In the listing below, start your output at the line with "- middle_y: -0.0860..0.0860" and end it after the line with "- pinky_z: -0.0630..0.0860", copying every line exactly.

> **Source data**:
——

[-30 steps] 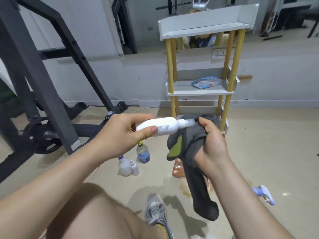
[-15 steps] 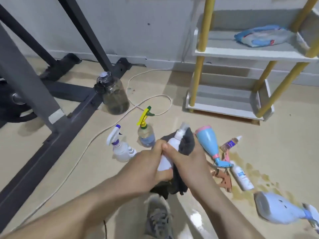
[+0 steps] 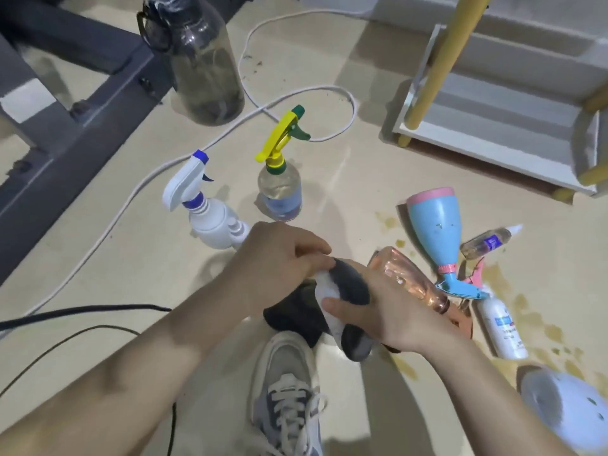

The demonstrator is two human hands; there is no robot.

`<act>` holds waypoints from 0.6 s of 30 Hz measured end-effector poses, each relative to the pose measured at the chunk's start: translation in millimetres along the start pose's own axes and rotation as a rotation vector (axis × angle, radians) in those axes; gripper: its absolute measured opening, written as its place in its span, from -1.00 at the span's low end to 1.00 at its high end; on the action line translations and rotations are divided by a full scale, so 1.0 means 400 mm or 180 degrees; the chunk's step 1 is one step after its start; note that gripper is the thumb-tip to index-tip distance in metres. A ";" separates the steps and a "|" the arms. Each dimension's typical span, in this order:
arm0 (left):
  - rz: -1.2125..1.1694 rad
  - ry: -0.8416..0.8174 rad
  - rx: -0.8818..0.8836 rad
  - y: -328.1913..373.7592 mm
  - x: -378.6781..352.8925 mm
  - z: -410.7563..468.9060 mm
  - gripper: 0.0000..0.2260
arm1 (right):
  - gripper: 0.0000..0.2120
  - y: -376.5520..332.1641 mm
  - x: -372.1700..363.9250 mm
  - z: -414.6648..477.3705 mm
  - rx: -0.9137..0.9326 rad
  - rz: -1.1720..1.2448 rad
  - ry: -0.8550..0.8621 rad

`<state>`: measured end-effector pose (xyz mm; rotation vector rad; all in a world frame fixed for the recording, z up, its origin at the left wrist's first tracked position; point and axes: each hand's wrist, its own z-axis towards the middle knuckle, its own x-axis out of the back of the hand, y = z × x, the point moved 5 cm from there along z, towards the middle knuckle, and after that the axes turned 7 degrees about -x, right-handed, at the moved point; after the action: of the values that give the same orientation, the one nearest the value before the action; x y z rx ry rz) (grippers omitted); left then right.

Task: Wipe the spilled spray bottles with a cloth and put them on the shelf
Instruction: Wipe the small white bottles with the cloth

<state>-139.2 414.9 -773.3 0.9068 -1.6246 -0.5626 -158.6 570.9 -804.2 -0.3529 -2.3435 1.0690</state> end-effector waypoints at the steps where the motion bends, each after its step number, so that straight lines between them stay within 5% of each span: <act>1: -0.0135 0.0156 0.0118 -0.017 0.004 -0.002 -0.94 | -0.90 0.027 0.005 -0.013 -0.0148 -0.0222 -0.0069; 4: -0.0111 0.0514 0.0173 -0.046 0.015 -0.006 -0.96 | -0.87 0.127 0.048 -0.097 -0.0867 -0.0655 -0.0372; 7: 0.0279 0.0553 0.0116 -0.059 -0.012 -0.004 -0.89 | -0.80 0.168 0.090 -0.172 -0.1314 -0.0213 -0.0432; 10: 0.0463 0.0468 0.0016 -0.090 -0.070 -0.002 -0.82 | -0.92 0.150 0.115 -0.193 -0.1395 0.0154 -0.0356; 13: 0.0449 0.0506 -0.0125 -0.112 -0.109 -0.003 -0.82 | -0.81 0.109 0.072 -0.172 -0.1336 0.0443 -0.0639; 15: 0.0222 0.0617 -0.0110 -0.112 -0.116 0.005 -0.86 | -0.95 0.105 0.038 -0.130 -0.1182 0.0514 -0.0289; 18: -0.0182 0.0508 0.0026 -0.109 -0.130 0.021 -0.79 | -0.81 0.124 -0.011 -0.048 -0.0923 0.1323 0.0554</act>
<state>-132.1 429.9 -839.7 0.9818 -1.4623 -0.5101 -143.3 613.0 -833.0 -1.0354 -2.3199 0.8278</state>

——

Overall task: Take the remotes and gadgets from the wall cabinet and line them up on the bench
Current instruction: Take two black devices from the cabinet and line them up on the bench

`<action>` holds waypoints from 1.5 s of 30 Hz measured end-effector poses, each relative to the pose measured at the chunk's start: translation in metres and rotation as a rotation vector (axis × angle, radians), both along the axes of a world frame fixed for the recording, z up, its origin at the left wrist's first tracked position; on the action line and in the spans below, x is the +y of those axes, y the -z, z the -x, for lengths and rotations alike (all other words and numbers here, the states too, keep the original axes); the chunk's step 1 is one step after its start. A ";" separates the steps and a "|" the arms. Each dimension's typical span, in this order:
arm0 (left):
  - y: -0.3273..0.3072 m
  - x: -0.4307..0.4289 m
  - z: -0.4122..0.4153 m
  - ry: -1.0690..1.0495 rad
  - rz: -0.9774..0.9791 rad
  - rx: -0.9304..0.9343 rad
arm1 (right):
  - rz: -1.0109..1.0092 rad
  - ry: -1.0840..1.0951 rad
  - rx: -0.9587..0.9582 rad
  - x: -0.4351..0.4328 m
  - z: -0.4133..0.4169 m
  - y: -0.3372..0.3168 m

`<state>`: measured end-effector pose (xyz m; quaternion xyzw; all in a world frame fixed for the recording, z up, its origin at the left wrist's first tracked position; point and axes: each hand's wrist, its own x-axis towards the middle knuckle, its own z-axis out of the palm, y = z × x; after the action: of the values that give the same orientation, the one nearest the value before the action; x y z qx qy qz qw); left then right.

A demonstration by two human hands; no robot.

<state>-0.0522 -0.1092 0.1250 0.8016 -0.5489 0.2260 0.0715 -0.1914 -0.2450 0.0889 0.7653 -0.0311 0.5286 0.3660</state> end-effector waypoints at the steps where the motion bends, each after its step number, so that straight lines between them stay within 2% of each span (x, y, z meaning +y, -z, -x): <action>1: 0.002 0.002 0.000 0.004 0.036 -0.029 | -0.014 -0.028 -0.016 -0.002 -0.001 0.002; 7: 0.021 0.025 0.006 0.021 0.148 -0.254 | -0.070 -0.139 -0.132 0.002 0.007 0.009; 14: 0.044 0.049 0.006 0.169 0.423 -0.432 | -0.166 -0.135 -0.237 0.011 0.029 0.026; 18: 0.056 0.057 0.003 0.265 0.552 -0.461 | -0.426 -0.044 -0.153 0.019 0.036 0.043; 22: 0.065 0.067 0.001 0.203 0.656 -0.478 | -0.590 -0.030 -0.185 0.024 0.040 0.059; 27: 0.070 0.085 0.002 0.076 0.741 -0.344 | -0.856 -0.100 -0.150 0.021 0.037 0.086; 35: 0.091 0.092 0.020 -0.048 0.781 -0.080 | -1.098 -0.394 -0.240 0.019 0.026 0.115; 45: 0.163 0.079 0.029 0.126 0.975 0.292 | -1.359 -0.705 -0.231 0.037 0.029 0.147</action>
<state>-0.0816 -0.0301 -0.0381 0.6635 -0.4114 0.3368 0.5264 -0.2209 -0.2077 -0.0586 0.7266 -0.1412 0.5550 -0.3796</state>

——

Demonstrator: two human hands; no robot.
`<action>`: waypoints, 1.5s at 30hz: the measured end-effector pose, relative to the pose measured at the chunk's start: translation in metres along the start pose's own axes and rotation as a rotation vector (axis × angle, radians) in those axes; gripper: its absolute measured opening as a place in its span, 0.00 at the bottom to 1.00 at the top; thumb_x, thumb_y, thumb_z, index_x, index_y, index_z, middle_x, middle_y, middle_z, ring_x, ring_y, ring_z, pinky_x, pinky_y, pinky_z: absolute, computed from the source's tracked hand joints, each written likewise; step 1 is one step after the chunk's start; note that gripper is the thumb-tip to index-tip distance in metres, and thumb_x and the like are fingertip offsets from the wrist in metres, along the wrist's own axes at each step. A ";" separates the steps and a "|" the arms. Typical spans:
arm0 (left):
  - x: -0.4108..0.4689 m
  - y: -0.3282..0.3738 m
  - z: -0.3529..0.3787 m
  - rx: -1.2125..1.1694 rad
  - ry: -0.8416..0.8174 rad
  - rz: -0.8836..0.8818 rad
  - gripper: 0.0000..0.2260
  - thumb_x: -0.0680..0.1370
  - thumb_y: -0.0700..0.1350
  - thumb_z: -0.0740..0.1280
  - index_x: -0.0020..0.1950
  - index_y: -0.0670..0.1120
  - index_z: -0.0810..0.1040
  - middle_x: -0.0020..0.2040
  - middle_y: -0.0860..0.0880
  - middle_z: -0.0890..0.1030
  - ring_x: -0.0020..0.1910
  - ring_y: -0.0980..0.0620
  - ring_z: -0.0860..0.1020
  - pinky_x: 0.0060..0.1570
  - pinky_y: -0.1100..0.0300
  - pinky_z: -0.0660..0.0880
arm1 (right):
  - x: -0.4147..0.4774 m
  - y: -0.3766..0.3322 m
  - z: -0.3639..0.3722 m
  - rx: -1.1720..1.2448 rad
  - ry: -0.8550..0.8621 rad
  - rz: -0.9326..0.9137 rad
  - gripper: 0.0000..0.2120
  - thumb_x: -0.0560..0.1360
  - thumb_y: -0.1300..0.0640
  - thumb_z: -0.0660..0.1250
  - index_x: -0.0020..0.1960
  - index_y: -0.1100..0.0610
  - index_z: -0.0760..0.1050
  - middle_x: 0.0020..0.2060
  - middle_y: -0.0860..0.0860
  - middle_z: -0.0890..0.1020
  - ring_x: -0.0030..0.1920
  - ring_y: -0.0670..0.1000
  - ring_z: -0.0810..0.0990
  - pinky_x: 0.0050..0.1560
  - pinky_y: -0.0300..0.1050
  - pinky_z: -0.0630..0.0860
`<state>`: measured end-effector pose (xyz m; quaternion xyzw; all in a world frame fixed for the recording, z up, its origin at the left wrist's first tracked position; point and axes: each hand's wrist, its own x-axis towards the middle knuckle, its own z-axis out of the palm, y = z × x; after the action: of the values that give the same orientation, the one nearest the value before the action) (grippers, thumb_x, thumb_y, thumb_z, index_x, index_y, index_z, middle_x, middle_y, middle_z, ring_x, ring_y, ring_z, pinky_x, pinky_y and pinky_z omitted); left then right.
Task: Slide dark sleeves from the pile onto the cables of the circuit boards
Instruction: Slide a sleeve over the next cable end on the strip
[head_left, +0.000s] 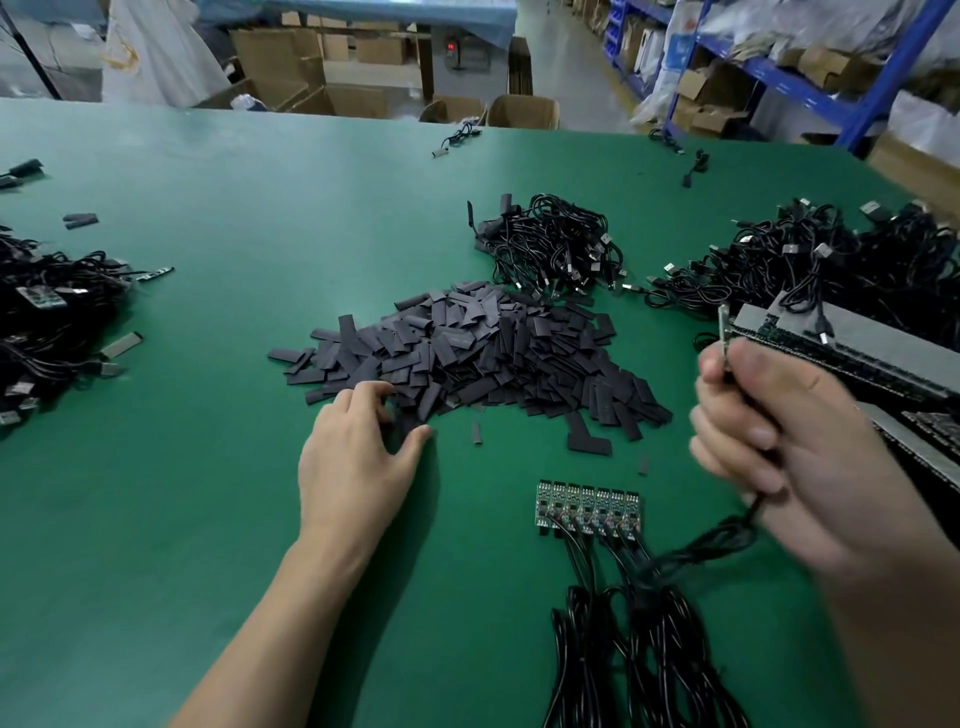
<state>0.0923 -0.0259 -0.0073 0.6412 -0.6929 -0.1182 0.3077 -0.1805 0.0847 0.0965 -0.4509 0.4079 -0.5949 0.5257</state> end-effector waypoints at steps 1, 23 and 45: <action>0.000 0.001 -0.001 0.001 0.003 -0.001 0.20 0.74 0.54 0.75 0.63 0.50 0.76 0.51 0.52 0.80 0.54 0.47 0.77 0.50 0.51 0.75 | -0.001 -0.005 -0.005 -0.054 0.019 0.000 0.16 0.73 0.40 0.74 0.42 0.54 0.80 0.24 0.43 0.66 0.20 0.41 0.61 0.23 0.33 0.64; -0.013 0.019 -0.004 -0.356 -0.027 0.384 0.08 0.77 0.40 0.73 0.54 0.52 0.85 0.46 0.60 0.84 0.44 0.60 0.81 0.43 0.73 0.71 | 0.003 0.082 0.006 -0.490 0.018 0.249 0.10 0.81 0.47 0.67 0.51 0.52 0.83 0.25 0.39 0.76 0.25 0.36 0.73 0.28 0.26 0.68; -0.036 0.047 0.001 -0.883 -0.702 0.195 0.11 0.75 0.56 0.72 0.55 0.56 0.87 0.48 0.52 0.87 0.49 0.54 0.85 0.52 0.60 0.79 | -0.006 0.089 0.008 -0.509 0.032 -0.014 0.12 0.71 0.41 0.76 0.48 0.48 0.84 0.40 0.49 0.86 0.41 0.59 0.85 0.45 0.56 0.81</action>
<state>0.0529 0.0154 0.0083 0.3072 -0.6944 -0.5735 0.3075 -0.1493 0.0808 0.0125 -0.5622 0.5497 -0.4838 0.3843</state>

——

> **Result**:
  - middle_y: -0.0860..0.0860
  - middle_z: -0.0890..0.1020
  - ring_x: -0.0030..0.1920
  - ring_y: -0.0670..0.1000
  - ring_z: -0.0810..0.0990
  - pinky_x: 0.0050..0.1560
  - pinky_y: -0.0300..0.1050
  - pinky_z: -0.0630..0.0860

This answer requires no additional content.